-- Task to carry out --
Beneath this task are records; print exactly the stretch of them from the line with "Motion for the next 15" through the line with "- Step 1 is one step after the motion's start", both ends included.

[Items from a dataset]
● ● ● ● ●

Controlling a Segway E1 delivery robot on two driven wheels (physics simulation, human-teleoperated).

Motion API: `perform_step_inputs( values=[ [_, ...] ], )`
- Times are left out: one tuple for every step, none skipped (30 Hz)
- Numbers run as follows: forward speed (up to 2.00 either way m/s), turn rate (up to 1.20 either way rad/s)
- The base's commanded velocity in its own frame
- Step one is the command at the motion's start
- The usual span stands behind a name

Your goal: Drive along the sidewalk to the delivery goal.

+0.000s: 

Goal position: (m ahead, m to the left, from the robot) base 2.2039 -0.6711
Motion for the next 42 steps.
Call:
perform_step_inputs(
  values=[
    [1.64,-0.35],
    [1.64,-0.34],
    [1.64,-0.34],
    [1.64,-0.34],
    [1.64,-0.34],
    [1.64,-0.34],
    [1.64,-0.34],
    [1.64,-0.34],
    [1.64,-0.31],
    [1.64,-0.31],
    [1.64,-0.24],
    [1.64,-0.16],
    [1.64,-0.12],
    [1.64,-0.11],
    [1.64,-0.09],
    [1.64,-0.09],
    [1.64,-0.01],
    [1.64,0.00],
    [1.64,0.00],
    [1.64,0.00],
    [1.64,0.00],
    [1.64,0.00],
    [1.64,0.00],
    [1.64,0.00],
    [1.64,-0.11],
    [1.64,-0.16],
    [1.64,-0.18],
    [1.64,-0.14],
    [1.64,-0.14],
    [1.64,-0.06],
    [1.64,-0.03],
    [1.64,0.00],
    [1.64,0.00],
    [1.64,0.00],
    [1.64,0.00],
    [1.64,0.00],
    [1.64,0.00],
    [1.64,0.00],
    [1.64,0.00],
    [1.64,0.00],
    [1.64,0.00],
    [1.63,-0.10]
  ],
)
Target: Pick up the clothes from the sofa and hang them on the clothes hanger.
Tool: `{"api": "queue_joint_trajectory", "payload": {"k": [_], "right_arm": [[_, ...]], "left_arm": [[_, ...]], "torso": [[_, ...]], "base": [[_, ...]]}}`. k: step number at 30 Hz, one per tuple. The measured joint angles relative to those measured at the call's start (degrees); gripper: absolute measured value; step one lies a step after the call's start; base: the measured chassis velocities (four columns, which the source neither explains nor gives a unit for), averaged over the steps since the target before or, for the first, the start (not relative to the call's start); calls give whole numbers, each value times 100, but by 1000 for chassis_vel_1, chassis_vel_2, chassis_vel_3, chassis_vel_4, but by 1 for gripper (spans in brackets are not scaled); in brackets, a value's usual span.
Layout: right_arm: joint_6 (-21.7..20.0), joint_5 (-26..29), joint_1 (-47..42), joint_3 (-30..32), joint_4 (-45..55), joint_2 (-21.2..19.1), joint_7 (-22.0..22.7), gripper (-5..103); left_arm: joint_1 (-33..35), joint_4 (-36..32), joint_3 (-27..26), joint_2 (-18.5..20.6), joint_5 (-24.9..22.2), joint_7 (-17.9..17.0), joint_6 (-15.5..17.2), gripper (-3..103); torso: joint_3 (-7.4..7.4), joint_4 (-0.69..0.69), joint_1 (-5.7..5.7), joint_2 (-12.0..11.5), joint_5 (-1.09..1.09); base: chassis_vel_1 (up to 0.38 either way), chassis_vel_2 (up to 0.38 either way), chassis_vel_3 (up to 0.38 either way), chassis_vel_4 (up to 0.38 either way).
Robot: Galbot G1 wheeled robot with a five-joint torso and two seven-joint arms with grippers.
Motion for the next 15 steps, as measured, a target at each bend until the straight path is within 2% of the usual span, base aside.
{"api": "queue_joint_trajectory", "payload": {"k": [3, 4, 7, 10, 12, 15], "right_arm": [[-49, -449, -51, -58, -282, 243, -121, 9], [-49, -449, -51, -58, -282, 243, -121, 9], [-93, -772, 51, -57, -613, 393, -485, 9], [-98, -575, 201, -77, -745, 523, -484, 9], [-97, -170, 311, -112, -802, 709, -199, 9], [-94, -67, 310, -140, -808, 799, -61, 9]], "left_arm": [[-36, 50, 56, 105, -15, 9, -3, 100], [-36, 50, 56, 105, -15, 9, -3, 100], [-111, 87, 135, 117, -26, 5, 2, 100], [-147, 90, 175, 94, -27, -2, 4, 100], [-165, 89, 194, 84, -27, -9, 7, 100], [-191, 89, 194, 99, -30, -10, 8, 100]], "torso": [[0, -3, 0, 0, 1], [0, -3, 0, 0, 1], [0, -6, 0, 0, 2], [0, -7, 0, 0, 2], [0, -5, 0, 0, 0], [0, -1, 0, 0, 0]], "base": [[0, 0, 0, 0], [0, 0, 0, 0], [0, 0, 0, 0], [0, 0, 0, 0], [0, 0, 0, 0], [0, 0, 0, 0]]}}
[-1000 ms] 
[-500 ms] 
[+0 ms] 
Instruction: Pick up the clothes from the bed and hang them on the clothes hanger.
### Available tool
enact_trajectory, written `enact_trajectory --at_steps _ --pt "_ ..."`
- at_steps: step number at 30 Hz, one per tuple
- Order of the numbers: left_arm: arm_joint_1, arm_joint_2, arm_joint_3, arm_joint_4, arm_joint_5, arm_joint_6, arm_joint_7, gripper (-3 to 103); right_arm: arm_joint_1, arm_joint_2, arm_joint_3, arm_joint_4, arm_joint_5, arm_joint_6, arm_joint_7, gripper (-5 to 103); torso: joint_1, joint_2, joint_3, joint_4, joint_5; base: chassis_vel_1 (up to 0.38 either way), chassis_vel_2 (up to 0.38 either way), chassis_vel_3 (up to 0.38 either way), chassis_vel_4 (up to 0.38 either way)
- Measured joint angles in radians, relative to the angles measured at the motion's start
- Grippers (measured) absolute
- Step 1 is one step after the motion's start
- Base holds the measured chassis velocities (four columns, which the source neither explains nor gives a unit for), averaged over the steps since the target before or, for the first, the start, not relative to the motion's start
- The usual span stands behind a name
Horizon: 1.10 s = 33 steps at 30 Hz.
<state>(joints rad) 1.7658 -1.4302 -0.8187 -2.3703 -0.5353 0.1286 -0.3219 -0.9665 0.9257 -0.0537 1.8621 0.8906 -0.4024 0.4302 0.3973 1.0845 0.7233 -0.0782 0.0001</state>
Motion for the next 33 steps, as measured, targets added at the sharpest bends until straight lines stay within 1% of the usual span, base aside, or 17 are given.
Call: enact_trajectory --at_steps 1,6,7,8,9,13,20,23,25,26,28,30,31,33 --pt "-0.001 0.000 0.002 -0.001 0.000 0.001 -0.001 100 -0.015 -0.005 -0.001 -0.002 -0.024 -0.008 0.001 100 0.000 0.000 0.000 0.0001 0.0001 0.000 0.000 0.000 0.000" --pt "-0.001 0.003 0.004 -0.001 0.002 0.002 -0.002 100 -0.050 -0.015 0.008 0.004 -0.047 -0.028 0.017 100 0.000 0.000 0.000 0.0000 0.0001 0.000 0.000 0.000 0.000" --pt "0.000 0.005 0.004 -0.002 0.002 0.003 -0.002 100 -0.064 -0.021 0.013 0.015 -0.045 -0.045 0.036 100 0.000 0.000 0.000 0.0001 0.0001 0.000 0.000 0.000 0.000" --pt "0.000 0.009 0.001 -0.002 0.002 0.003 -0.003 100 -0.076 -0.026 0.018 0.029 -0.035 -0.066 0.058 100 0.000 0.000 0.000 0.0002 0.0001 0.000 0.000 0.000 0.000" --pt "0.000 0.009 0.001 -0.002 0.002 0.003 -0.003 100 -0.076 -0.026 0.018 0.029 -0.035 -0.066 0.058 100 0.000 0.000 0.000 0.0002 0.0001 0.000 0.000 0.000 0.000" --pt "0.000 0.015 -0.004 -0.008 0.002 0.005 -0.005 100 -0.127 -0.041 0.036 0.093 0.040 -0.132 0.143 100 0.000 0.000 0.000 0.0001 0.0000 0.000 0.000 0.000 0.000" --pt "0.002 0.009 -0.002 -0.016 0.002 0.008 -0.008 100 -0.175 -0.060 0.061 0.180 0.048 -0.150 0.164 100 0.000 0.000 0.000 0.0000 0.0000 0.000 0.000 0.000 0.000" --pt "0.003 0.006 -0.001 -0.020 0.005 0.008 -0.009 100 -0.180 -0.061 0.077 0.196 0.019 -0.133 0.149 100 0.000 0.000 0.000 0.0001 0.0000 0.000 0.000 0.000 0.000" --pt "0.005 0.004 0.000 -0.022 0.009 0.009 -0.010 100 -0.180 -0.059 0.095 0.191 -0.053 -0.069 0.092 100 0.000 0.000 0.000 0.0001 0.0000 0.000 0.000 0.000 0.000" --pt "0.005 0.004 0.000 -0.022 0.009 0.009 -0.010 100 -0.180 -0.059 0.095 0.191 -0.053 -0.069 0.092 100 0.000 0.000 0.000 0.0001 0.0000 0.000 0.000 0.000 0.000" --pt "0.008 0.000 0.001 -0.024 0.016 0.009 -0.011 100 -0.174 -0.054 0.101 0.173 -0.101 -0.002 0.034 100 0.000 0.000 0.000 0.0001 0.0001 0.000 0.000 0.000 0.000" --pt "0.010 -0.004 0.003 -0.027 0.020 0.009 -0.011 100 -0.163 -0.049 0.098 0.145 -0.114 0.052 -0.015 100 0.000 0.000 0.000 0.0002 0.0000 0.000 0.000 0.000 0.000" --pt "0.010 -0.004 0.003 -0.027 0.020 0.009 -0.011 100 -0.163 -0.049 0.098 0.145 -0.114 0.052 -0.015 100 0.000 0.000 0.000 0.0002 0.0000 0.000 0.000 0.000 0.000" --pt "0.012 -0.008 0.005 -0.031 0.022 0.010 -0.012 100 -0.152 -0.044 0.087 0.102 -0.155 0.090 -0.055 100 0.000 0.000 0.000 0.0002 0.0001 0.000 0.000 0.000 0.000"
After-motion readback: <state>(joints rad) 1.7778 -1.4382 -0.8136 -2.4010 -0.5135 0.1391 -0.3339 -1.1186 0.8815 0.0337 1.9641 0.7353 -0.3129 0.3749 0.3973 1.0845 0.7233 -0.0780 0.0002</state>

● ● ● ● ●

-- Exercise answer --
Motion for the next 15 steps, as measured, a target at each bend until the straight path is within 2% of the usual span, base aside.
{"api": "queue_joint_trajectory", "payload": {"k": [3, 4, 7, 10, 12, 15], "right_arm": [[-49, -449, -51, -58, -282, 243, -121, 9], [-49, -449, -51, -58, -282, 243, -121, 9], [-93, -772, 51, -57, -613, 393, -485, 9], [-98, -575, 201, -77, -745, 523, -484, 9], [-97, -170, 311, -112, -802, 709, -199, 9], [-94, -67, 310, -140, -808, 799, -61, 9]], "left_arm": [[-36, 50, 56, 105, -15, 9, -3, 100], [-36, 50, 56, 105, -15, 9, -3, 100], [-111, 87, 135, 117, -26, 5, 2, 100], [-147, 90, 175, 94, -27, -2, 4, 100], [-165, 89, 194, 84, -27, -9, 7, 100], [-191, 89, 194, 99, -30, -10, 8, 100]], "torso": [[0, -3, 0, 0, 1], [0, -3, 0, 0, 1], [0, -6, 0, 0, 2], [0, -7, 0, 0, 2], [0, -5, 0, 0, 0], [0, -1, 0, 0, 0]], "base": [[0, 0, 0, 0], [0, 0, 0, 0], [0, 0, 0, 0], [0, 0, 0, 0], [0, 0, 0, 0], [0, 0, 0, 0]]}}
[-1000 ms] 
[-500 ms] 
[+0 ms] 
Instruction: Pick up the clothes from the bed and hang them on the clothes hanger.
### Available tool
enact_trajectory, written `enact_trajectory --at_steps _ --pt "_ ..."`
- at_steps: step number at 30 Hz, one per tuple
- Order of the numbers: left_arm: arm_joint_1, arm_joint_2, arm_joint_3, arm_joint_4, arm_joint_5, arm_joint_6, arm_joint_7, gripper (-3 to 103); right_arm: arm_joint_1, arm_joint_2, arm_joint_3, arm_joint_4, arm_joint_5, arm_joint_6, arm_joint_7, gripper (-5 to 103); torso: joint_1, joint_2, joint_3, joint_4, joint_5; base: chassis_vel_1 (up to 0.38 either way), chassis_vel_2 (up to 0.38 either way), chassis_vel_3 (up to 0.38 either way), chassis_vel_4 (up to 0.38 either way)
- Measured joint angles in radians, relative to the angles measured at the motion's start
- Grippers (measured) absolute
- Step 1 is one step after the motion's start

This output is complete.